PROBLEM REQUIREMENTS — Where a line below holds the string "part", that line goes into the answer.

[SUPPLIED DATA Boundary: Start]

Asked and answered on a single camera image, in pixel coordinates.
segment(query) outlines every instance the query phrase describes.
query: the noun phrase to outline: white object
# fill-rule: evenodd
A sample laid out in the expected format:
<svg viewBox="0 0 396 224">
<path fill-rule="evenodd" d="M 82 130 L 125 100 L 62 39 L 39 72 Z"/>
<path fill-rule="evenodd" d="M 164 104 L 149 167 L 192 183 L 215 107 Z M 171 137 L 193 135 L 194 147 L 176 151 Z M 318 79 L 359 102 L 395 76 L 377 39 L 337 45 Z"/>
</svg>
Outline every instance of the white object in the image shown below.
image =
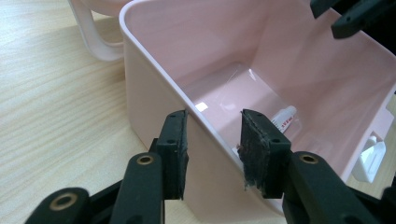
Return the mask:
<svg viewBox="0 0 396 224">
<path fill-rule="evenodd" d="M 118 17 L 121 8 L 131 0 L 69 0 L 79 30 L 90 54 L 102 61 L 123 58 L 123 44 L 106 42 L 98 33 L 92 10 L 103 15 Z"/>
<path fill-rule="evenodd" d="M 271 122 L 282 132 L 284 133 L 290 126 L 291 122 L 294 120 L 294 115 L 296 114 L 296 107 L 290 105 L 285 109 L 279 110 L 274 117 L 271 119 Z"/>
<path fill-rule="evenodd" d="M 370 136 L 353 168 L 353 176 L 359 181 L 373 183 L 386 151 L 387 147 L 383 141 L 376 142 L 376 137 Z"/>
</svg>

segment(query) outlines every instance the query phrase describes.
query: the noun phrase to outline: plastic bin
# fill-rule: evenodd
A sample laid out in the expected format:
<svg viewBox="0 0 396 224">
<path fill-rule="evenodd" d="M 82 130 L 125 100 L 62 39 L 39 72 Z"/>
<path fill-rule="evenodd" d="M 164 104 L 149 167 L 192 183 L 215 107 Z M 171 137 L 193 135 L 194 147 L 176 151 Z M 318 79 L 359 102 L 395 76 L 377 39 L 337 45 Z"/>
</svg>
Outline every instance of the plastic bin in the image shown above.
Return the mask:
<svg viewBox="0 0 396 224">
<path fill-rule="evenodd" d="M 244 191 L 232 148 L 243 108 L 272 117 L 287 105 L 292 150 L 319 154 L 346 180 L 372 134 L 393 116 L 396 59 L 364 33 L 334 40 L 333 11 L 308 0 L 146 0 L 120 14 L 128 113 L 148 147 L 164 116 L 188 108 L 185 201 L 204 221 L 276 216 L 280 202 Z"/>
</svg>

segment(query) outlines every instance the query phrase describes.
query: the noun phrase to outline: metal grommet
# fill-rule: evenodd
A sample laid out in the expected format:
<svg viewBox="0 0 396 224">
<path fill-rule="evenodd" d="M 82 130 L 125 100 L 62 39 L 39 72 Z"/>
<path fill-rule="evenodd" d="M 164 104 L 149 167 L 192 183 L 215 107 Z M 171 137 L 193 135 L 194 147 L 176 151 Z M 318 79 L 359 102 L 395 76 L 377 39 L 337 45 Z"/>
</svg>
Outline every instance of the metal grommet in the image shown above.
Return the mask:
<svg viewBox="0 0 396 224">
<path fill-rule="evenodd" d="M 141 156 L 137 159 L 137 163 L 140 165 L 148 165 L 152 162 L 154 162 L 154 158 L 148 155 Z"/>
<path fill-rule="evenodd" d="M 59 195 L 49 205 L 49 208 L 52 211 L 61 211 L 65 208 L 70 207 L 77 201 L 77 194 L 72 192 L 66 192 L 64 194 Z"/>
<path fill-rule="evenodd" d="M 319 162 L 319 160 L 316 157 L 308 155 L 308 154 L 301 155 L 300 160 L 305 163 L 309 163 L 309 164 L 317 164 Z"/>
</svg>

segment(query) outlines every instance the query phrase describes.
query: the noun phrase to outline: wood grain surface
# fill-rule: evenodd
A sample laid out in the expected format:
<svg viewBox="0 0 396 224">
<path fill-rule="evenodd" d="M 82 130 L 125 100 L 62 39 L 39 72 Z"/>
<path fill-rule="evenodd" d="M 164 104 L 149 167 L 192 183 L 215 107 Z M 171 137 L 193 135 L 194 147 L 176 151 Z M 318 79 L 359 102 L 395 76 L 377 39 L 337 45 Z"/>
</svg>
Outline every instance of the wood grain surface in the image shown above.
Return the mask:
<svg viewBox="0 0 396 224">
<path fill-rule="evenodd" d="M 121 40 L 117 19 L 94 17 L 105 39 Z M 89 54 L 67 1 L 1 1 L 0 34 L 0 223 L 23 223 L 55 190 L 94 194 L 119 181 L 146 149 L 127 118 L 123 61 Z M 377 197 L 389 185 L 395 127 L 374 184 L 350 185 Z M 166 222 L 201 223 L 181 201 L 166 203 Z"/>
</svg>

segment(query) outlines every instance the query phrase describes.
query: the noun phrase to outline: white plastic part
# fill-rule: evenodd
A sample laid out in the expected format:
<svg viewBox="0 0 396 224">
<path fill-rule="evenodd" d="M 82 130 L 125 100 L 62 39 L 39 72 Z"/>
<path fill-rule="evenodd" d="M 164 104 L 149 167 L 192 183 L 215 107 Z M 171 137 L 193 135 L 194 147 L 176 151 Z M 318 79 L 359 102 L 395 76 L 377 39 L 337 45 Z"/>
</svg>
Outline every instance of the white plastic part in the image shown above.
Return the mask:
<svg viewBox="0 0 396 224">
<path fill-rule="evenodd" d="M 376 137 L 370 136 L 353 168 L 353 176 L 359 181 L 373 183 L 386 151 L 387 147 L 383 141 L 376 142 Z"/>
<path fill-rule="evenodd" d="M 108 43 L 96 30 L 91 10 L 80 0 L 69 0 L 84 44 L 90 54 L 99 60 L 112 62 L 123 58 L 123 43 Z"/>
<path fill-rule="evenodd" d="M 290 105 L 285 109 L 279 110 L 274 117 L 271 119 L 273 124 L 284 133 L 290 126 L 294 119 L 294 115 L 297 113 L 296 107 Z"/>
</svg>

[SUPPLIED DATA Boundary: End]

ANSWER TO THE EXERCISE —
query: the noun phrase to outline: white plastic part
Outline every instance of the white plastic part in the image shown above.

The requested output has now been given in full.